On Uncertainty, Tempering, and Data Augmentation in Bayesian Classification

30 Mar 2022  ·  Sanyam Kapoor, Wesley J. Maddox, Pavel Izmailov, Andrew Gordon Wilson ·

Aleatoric uncertainty captures the inherent randomness of the data, such as measurement noise. In Bayesian regression, we often use a Gaussian observation model, where we control the level of aleatoric uncertainty with a noise variance parameter. By contrast, for Bayesian classification we use a categorical distribution with no mechanism to represent our beliefs about aleatoric uncertainty.
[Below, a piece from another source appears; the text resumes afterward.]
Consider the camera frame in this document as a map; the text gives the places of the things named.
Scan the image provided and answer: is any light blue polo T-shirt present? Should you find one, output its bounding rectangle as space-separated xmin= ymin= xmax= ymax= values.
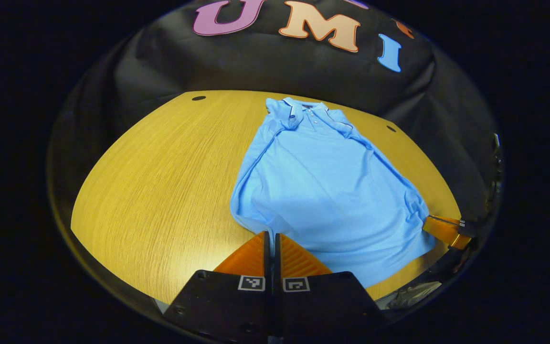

Our work shows that explicitly accounting for aleatoric uncertainty significantly improves the performance of Bayesian neural networks. We note that many standard benchmarks, such as CIFAR, have essentially no aleatoric uncertainty. Moreover, we show data augmentation in approximate inference has the effect of softening the likelihood, leading to underconfidence and profoundly misrepresenting our honest beliefs about aleatoric uncertainty. Accordingly, we find that a cold posterior, tempered by a power greater than one, often more honestly reflects our beliefs about aleatoric uncertainty than no tempering -- providing an explicit link between data augmentation and cold posteriors. We show that we can match or exceed the performance of posterior tempering by using a Dirichlet observation model, where we explicitly control the level of aleatoric uncertainty, without any need for tempering.